L’Union nationale des industries de carrières et matériaux de construction avait invité Jean-Luc Da Passano, vice-président de la Métropole en charge des infrastructures, à participer à celle-ci.
L’Union nationale des industries de carrières et matériaux de construction (UNICEM), fédération qui regroupe les industries extractives de minéraux (granulats, pierre naturelle, minéraux industriels, craie…), et les fabricants de divers matériaux de construction (béton prêt à l’emploi, mortier, plâtre…) tenait mercredi son assemblée générale. Cette filière est importante d’un point de vue économique, avec 2 700 entreprises au sein de cette union, lesquelles emploient 38 000 salariés, pour un chiffre d'affaires de 10,5 milliards d'euros.

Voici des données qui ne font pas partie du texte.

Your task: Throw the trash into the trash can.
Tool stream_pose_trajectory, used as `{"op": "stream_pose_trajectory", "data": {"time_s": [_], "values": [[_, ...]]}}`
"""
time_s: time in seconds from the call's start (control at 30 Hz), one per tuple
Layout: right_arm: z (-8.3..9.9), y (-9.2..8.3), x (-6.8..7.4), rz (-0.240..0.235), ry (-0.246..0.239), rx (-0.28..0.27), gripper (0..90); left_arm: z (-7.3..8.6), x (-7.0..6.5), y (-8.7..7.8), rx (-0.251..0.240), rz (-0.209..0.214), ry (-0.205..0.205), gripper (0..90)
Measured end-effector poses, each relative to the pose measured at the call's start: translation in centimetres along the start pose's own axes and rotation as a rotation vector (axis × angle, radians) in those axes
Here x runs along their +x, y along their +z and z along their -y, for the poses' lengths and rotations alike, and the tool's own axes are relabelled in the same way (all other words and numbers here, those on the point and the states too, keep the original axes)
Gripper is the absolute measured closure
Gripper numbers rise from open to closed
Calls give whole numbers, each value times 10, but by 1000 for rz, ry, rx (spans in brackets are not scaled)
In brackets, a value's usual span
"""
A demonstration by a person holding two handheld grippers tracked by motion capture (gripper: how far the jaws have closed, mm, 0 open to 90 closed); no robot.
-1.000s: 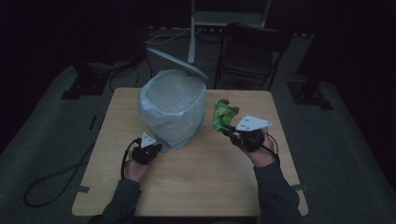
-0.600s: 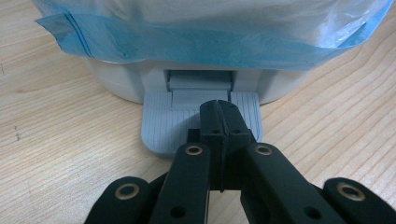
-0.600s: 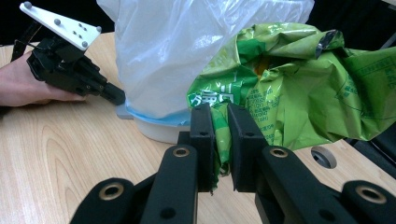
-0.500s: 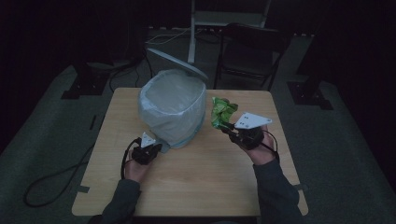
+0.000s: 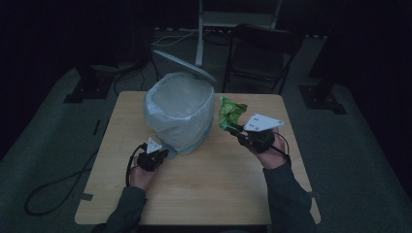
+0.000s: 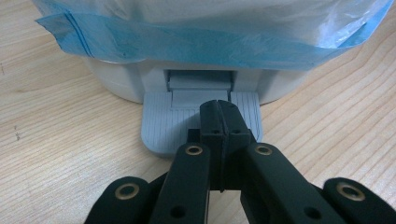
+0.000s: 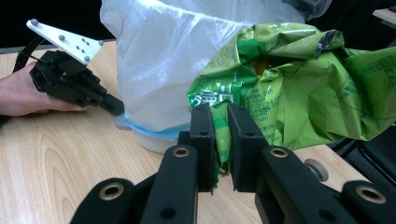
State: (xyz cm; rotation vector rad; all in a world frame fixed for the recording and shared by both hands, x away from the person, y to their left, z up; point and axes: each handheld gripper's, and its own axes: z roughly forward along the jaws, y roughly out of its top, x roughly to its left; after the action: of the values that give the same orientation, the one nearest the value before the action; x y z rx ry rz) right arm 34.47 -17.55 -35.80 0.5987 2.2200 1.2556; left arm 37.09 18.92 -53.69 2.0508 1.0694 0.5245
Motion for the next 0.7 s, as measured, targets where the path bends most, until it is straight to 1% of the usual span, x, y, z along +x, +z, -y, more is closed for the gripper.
{"op": "stream_pose_trajectory", "data": {"time_s": [0.17,0.7], "values": [[-5,-1,0,-1,-11,-6,812,0,0,0,0,0,0,900],[-16,2,-3,-17,-15,-25,812,0,0,0,0,-1,1,900]]}}
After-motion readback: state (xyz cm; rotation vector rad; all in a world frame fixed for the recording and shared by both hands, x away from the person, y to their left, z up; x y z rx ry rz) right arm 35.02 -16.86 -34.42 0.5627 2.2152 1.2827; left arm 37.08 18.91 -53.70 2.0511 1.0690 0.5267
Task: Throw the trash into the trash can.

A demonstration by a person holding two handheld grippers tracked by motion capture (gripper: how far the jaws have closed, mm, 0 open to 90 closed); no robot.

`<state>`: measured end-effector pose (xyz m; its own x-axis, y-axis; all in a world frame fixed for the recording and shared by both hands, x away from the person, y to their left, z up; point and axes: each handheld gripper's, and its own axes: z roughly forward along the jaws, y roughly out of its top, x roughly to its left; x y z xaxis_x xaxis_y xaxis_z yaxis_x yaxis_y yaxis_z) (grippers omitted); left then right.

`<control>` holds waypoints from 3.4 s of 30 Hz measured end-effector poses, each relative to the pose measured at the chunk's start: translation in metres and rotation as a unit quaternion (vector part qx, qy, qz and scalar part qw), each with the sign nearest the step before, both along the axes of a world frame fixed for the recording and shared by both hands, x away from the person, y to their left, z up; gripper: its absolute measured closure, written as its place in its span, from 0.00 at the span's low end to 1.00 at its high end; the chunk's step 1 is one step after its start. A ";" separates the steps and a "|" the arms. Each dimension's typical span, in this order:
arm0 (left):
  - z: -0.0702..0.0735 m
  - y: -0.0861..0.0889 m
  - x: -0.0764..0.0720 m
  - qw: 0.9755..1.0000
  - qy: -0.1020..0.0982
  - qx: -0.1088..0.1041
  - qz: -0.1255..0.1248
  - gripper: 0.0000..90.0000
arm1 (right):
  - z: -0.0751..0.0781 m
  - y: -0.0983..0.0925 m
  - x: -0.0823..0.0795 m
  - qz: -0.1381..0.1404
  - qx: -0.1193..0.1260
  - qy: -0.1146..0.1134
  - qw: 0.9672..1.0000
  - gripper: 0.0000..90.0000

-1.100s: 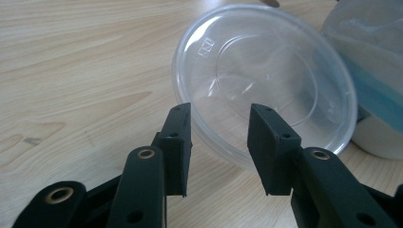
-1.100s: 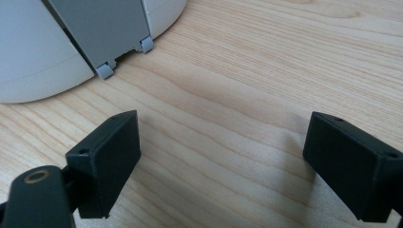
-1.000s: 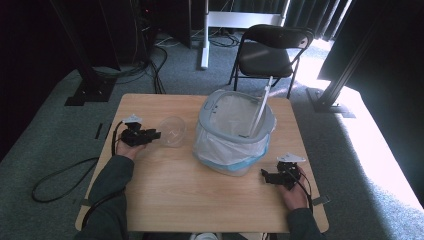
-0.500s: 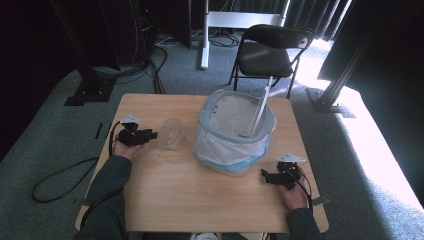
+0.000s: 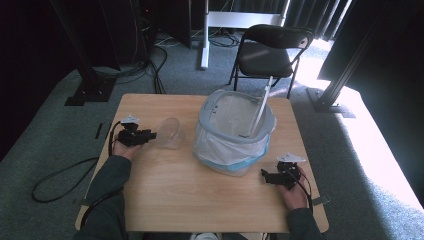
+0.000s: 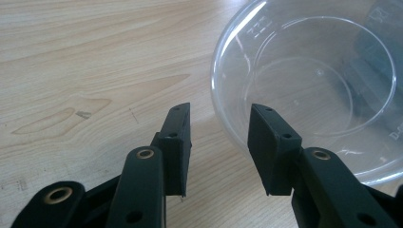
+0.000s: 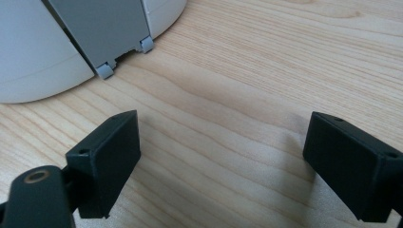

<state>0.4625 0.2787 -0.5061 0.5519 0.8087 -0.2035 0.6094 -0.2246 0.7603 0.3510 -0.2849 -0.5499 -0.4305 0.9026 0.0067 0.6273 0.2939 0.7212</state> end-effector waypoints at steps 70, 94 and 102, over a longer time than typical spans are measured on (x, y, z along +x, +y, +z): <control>0.036 -0.041 0.003 0.999 -0.039 0.001 0.001 0.84 | 0.000 0.000 0.000 0.001 -0.001 -0.001 1.000 0.13; 0.040 -0.037 0.002 0.999 -0.049 0.014 0.008 0.93 | 0.000 0.000 0.000 0.001 -0.001 -0.001 1.000 0.13; 0.054 -0.041 -0.001 0.998 -0.064 0.012 -0.001 0.93 | 0.000 0.000 0.000 0.001 0.000 0.000 1.000 0.13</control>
<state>0.4615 0.2381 -0.4523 0.5736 0.8116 -0.1106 0.5066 -0.2454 0.8265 0.3511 -0.2850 -0.5499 -0.4316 0.9020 0.0054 0.6263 0.2953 0.7215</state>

Michel André, président de l’Union, a ouvert l’assemblée en rappelant les enjeux à venir pour le secteur : « notre réflexion se doit plus que jamais d’être collective et ouverte pour percevoir la complexité d’un monde en ébullition et préparer l’avenir tous ensemble » a-t-il déclaré.
La filière des matériaux de construction minéraux veut anticiper l’avenir et réfléchir à son évolution afin de répondre aux attentes économiques, industrielles, environnementales et sociétales de demain. La journée était donc une journée de réflexion sur les mutations qui se font jour dans le secteur.
Le vice-président de la Métropole en charge des infrastructures, Jean-Luc Da Passano, est intervenu sur le thème « Concevoir aujourd’hui la ville de demain » en tant que Grand témoin. Autre grand témoin, Jérôme Wallut, conseil en transformation digitale, est revenu sur « les décodeurs de la transition numérique ». Un forum a par ailleurs proposé à des experts de donner les clés d’une réflexion prospective autour de 3 idées force : les visages de la ville du futur, les ressources humaines de la ville de demain, et l’innovation, la clé du succès pour s’adapter aux marchés
« Forts de ces témoignages, de nouveaux horizons s’ouvrent pour les entreprises de la filière des matériaux minéraux de la construction : la croissance de l’urbanisation « verte » et connectée, celle des nouvelles technologies très consommatrices de matériaux minéraux, corrélée à une demande grandissante en matériaux recyclés, valorisés et innovants… » a indiqué l’Unicem dans un communiqué.
Et Michel André de conclure : « notre vision pour les années à venir est de réinterpréter le « think global, act local » pour savoir imaginer et proposer les produits et solutions amont qui faciliteront les systèmes constructifs responsable de demain ».